The Warrior continued, “The battles of life have taught me that everyone must have his due as long as he respects the rights of his neighbor. Let us therefore betake ourselves to the Great King himself and petition him to set aside in wayside inns and meeting chambers, in guildhalls and workshops; in short, wherever there may be a concourse of the people, an area where those who insist on inhaling this herb may do so among themselves. In the other chambers of that abode, the Royal Edict will prohibit its use. We need not concern ourselves with the home, for there love and regard will find a way. This I believe and recommend to you.”
When the Mighty Warrior had finished, one could hear the approbation of the people as they resolved to do as he had suggested. So leading a deputation of the people, our hero made haste to the Great King’s palace where, ushered into the sovereign’s presence, they bowed and the Mighty Warrior said, “Your Majesty, we do not deny the rights of those who use the bongo root – this is their choice, which we deeply respect, but we ask that they refrain from using it in the presence of others. May we therefore humbly submit that you issue a Royal Edict on its use in places of assembly?” He then explained his proposal.
And so it was done, and there was much rejoicing throughout the land as amity and good will began to spread. Out of regard for the rights of their fellow citizens, the users of the bongo root burnt it only among themselves, until they became fewer and fewer.
But this, alas, is not the end of our story. A business to survive must always be in search of new markets.
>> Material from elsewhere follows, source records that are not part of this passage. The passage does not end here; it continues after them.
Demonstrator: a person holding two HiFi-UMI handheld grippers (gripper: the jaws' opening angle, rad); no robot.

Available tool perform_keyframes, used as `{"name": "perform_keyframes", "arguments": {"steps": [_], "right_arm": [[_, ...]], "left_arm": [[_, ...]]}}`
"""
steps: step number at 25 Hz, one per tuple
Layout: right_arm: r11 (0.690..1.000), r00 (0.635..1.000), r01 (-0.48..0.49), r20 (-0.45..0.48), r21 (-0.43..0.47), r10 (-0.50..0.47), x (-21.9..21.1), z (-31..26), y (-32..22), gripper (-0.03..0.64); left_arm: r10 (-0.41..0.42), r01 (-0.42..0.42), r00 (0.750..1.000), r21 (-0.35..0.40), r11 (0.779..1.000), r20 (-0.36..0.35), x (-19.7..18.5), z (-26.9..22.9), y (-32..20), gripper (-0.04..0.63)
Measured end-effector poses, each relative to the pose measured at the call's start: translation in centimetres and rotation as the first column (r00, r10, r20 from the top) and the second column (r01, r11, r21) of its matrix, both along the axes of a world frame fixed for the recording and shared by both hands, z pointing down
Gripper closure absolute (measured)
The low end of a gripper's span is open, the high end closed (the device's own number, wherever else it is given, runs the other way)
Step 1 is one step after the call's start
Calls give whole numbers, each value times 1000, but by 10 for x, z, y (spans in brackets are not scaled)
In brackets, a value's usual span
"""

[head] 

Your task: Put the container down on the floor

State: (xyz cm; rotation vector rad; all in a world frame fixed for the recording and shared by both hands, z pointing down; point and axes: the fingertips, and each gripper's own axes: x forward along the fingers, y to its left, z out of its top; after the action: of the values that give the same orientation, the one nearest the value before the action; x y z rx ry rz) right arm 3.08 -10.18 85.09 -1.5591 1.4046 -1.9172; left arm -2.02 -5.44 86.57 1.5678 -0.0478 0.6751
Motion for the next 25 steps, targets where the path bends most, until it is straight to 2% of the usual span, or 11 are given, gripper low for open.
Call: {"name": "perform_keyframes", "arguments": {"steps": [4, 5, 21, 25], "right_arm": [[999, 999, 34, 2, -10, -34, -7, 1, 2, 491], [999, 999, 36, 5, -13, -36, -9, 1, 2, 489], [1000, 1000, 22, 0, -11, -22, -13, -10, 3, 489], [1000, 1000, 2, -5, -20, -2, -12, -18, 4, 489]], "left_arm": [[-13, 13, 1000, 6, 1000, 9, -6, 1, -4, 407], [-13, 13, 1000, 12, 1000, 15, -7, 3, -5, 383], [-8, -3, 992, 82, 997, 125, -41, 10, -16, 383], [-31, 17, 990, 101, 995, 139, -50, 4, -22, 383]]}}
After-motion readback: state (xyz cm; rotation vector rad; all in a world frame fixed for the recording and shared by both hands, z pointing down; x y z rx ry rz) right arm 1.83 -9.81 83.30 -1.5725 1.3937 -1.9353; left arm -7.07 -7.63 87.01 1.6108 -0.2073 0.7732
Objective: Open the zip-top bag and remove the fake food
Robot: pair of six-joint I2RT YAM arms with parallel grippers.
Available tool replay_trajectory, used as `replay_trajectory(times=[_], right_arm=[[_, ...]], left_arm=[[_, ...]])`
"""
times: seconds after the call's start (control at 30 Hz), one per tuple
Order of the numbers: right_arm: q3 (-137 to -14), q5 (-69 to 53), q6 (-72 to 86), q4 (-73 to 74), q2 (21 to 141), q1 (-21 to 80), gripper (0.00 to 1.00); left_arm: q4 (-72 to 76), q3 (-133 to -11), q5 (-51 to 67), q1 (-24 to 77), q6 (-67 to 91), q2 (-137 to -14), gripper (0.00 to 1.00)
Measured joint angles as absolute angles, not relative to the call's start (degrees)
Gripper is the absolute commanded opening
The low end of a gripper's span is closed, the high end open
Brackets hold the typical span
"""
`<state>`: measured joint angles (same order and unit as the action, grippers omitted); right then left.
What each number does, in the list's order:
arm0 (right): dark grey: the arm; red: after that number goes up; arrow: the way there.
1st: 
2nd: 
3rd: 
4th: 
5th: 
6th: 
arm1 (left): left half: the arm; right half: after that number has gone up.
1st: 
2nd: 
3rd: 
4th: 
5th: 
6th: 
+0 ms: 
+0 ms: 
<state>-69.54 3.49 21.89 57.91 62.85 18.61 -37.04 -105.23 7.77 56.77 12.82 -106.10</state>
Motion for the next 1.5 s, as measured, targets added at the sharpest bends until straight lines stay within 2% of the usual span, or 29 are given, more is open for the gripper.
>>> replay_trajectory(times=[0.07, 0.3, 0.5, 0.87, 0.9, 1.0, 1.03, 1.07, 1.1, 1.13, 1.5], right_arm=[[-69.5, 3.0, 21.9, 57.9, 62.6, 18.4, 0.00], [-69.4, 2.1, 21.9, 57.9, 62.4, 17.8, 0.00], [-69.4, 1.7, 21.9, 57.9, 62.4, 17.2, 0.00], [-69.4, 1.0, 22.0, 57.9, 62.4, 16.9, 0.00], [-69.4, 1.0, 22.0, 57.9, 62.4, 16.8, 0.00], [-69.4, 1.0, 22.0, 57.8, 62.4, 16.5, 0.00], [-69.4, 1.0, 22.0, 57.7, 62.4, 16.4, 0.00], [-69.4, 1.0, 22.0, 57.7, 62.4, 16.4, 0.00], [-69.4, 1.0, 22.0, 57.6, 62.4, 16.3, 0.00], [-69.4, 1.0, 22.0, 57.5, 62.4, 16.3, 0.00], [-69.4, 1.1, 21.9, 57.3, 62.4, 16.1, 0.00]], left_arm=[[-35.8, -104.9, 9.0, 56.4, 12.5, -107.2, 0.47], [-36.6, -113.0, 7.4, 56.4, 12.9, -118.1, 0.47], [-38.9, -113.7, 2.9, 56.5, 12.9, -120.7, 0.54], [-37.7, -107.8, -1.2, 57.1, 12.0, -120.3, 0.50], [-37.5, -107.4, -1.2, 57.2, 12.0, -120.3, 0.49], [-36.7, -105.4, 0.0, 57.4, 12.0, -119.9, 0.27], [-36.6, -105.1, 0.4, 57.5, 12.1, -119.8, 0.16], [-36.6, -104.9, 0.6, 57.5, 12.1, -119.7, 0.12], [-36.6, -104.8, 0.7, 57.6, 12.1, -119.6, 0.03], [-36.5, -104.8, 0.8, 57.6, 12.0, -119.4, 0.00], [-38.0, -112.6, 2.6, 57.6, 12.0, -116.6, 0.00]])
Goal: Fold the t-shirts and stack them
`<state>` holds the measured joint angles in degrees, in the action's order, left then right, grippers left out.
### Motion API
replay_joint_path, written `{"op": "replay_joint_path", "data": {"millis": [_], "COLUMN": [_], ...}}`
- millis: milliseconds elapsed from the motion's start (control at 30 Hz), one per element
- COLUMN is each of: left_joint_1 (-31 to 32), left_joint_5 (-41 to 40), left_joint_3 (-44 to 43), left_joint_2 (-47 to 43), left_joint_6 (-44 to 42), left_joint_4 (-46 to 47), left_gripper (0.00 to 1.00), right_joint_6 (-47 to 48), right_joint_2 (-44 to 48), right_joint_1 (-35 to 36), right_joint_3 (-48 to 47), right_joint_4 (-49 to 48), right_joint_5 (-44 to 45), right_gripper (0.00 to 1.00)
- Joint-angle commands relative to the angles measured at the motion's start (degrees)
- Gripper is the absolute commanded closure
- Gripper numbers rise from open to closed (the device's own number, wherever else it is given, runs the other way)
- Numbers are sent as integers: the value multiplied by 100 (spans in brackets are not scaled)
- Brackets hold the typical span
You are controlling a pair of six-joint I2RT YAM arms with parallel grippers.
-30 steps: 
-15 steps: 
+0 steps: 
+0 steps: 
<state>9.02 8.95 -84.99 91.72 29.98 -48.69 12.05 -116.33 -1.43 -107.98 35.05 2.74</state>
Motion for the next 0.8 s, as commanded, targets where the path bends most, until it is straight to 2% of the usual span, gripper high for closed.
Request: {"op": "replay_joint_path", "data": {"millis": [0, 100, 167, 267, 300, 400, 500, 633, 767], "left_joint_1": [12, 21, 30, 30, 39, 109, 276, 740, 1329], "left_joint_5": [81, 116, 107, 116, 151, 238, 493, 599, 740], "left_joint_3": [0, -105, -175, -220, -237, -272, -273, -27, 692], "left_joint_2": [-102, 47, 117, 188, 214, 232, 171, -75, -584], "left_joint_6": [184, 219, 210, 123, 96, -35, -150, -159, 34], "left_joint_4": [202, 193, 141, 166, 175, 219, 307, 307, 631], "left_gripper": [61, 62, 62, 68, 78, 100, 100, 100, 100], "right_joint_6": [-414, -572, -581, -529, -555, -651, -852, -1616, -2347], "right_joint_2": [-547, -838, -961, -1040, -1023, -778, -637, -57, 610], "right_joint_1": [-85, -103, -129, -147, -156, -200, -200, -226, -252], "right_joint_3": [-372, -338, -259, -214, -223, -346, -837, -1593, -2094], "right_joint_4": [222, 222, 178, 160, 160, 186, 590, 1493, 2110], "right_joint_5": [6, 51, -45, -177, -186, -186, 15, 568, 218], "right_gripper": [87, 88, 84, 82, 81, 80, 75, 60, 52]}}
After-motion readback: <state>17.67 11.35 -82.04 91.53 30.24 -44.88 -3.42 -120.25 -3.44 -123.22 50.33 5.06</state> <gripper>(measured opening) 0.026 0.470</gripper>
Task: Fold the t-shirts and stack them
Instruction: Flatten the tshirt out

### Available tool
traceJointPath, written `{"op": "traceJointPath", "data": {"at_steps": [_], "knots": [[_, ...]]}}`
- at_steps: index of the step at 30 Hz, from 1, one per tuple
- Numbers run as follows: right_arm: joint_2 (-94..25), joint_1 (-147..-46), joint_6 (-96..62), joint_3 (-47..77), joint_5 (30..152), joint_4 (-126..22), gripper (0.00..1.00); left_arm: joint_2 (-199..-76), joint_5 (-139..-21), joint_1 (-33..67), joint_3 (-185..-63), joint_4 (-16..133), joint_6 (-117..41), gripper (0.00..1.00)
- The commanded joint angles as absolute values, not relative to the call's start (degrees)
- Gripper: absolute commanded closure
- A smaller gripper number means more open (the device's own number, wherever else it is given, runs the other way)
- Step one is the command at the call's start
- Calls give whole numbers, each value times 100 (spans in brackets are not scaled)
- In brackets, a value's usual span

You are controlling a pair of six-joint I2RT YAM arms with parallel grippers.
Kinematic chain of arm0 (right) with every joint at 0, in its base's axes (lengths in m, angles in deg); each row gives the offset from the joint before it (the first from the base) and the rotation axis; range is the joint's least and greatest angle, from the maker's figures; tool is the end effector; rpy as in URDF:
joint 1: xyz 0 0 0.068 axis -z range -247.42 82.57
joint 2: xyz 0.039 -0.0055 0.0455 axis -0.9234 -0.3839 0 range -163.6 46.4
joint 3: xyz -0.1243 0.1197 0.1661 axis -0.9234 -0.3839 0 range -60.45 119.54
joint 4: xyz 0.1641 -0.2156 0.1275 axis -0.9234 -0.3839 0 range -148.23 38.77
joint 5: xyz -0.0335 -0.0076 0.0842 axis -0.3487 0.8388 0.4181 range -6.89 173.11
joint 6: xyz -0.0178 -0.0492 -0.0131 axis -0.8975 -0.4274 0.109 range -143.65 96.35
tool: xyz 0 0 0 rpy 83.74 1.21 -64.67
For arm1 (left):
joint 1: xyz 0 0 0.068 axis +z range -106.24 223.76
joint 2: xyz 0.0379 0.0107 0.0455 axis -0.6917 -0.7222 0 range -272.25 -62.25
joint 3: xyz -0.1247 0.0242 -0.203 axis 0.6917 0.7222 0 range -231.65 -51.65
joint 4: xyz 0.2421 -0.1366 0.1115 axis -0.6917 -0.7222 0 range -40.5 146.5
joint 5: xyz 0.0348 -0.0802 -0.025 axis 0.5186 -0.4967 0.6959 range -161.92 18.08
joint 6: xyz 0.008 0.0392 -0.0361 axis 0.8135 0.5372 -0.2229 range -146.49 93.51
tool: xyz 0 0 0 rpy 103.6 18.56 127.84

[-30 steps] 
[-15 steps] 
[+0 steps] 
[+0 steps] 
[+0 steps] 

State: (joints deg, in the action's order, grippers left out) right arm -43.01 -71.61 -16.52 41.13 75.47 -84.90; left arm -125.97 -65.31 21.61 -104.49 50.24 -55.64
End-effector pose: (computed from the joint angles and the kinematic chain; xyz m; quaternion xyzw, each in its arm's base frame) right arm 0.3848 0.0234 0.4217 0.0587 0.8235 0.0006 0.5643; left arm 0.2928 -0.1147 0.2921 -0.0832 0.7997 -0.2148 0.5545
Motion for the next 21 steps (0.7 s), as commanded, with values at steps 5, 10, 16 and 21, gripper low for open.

Once a product has exhausted its home market because its customers no longer use it or are dead because they have used it, new markets must be found in far-flung lands if they, too, are to share in the blessings of progress.
However, even before the bongo root’s lethal nature was accepted at home, the Grand Duke had sent his emissaries to the ends of the Earth to arrange distribution rights with compliant countries. Suffice it to say that his product took these new markets by storm and swelled the yearly death toll by 6,000,000.
But how could this be, you ask, given this astronomical number? Why wasn’t it banned in those countries to protect their populations? Three theories have come down to us: the bongo root satisfied a consumer demand due to a secret ingredient that caused addiction; it generated badly needed tax revenue; government officials were bribed.
This last possibility seemed the least credible to democratic countries, for didn’t those in office swear a sacred oath to protect those who had elected them? And wouldn’t that mean that those who were bribed had broken those oaths, perjured themselves, gone to prison, and been barred from office forever? No, it was too preposterous even to contemplate. It would have meant that countless representatives had, indeed, taken bribes; had been complicit in millions of deaths, had gone to prison, and had proved unworthy of their office.
But none of this happened. These representatives continued to serve their countries as honorable men, and so were they all, all honorable men. This proved to everyone that they had nothing to fear, but could trust their representatives to protect them forever.